Although these types of considerations may not be maliciously intended, they are preconceived notions or assumptions that inherently separate one group of people from another, resulting in inferior treatment and thereby inferior outcomes. Providers may not be aware of many biases that could be driving inequity. Technology can help steer clinicians away from defaulting to their implicit biases by presenting all opportunities to a patient based on their clinical status rather than other factors. At the University of California San Francisco, Dr. Borno’s team created a clinical trial matching tool, called the “Trial Library,” that rapidly determines which trials a patient may be eligible for, with the goal of increasing trial recruitment of consistently under-represented patients. The reality of the situation is that gaps in care will continue to exist if we default to our biases, so we should embrace the tools that broaden our practice and perspective.
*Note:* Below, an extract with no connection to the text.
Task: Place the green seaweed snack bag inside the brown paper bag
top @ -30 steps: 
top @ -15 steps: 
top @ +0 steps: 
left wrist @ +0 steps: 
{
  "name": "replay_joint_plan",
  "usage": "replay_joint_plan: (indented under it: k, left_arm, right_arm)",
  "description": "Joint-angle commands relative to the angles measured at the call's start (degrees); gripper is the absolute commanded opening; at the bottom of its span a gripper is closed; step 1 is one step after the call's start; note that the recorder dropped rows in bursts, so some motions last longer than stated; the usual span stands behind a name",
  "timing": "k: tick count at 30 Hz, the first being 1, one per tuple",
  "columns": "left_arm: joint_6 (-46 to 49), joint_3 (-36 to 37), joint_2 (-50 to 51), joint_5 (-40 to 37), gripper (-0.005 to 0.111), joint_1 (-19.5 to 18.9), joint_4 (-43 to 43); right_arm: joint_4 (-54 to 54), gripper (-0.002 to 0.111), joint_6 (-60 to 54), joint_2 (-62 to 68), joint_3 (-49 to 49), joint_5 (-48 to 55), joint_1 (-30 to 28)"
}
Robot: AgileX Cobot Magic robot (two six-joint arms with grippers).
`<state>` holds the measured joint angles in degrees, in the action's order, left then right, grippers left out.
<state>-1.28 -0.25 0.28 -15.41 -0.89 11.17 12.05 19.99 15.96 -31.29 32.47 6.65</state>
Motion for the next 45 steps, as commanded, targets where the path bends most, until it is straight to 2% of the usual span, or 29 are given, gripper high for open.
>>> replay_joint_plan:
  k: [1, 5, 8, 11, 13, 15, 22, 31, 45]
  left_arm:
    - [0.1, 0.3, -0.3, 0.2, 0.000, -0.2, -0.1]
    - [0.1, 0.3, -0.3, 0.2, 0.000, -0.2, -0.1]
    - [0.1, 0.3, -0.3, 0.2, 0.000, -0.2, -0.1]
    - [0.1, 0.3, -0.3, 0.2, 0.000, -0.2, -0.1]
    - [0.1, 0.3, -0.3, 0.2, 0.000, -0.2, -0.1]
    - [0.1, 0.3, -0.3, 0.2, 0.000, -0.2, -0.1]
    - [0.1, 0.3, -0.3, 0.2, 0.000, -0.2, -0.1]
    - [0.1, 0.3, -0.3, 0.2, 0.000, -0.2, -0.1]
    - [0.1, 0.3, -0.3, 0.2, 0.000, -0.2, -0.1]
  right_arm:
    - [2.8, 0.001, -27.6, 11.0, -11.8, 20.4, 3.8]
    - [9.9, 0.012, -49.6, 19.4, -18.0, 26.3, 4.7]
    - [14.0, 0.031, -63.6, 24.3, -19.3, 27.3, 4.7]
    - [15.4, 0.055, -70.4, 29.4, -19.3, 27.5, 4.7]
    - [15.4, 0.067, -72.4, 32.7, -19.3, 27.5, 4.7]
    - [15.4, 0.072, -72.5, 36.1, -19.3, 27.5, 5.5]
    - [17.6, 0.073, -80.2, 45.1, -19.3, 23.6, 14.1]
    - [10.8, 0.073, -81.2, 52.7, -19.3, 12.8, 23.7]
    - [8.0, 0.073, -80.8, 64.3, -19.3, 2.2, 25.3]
Ultimately, education is at the core of closing gaps in care in clinical trials and healthcare overall. Education to providers will break biases and improve access to care by informing of the latest trials available. Clinicians are the gatekeepers of trials, and it is critical that clinicians are informed of all the possibilities for their patients. Better outcomes start with our clinicians and what they can offer to patients.
Education to patients, caregivers, and communities will dispel myths, increase awareness of health conditions, and empower individuals to take an active role in their care. Dr. Pazdur pointed out that the polarizing media portrayal of news has led to a lot of mistrust around medical information in recent years. One strategy to combat the mistrust in the community is to host conversations addressing misinformation, such as “Facts and Faith Friday,” which is a recurring talk hosted by Dr. Winn and the local Black church community. These talks started during the COVID-19 pandemic and continue to provide an opportunity for locals to hear accurate information from trusted sources. In San Francisco, Wilma Batiste is involved in organizing health symposiums and fairs where people can get free health screenings and talk to prior clinical trial participants. The more that patients are aware of clinical trials, the better they can advocate for themselves. To quote Dr. Pazdur on encouraging participation in clinical trials, “Do it for yourself and do it for others”. We all have a role in optimizing clinical trial diversification and closing the gaps in care.